== Exercise materials

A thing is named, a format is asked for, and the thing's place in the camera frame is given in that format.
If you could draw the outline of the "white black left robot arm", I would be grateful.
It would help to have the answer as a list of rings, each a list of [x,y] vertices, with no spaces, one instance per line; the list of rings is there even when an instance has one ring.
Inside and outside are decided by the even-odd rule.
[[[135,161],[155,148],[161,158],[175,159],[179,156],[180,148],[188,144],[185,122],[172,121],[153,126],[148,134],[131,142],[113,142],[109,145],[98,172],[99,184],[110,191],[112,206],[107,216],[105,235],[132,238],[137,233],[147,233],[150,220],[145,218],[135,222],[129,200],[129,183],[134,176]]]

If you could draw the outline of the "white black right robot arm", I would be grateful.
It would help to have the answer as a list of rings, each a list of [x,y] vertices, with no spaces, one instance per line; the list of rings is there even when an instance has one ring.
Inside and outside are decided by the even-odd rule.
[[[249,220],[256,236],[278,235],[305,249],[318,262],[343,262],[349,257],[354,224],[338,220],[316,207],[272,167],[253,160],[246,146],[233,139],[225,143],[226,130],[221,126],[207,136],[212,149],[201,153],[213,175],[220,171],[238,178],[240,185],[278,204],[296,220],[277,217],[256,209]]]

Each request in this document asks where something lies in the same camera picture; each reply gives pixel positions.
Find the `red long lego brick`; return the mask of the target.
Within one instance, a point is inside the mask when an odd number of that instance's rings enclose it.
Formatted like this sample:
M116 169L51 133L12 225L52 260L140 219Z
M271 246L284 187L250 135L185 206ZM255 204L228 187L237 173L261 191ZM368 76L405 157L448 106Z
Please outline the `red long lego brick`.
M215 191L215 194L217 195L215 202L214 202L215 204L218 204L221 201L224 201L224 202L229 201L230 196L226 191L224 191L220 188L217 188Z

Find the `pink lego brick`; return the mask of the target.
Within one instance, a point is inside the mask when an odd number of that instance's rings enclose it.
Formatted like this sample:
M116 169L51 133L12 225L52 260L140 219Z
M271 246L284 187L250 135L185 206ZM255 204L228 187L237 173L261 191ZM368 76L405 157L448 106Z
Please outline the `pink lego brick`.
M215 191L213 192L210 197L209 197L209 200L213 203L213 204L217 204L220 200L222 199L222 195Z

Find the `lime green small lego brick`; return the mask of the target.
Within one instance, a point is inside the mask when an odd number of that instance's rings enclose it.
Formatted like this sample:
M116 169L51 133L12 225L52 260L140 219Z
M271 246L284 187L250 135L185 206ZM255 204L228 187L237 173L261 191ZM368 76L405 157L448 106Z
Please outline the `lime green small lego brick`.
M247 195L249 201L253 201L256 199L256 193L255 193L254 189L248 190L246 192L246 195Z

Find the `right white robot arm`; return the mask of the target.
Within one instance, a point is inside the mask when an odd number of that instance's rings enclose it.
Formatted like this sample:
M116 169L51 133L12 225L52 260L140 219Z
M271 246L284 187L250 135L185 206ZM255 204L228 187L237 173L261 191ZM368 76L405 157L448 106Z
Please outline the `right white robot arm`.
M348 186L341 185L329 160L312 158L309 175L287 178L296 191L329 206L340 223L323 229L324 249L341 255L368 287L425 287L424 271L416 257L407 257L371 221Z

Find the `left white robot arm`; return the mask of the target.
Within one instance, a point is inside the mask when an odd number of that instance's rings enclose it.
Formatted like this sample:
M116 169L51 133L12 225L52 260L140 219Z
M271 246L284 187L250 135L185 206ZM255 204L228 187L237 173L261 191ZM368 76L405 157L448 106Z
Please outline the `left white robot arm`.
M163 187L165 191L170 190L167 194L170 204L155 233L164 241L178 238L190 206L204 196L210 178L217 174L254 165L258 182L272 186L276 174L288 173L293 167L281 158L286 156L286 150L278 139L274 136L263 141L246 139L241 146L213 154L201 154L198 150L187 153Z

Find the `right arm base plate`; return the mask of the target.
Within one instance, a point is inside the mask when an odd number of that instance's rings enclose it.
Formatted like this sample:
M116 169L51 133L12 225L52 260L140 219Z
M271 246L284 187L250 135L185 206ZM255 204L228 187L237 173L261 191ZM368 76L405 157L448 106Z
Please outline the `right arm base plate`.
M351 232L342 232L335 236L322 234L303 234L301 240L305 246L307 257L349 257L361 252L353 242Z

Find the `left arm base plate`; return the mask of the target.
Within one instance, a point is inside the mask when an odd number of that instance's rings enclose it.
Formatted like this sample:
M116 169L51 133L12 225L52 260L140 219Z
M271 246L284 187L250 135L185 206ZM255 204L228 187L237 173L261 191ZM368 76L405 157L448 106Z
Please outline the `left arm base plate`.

====

Copy every line of the material above in which the word "grateful" appears.

(Reply to the exercise):
If you could draw the outline of the "white black left robot arm", I would be grateful.
If you could draw the outline of the "white black right robot arm", I would be grateful.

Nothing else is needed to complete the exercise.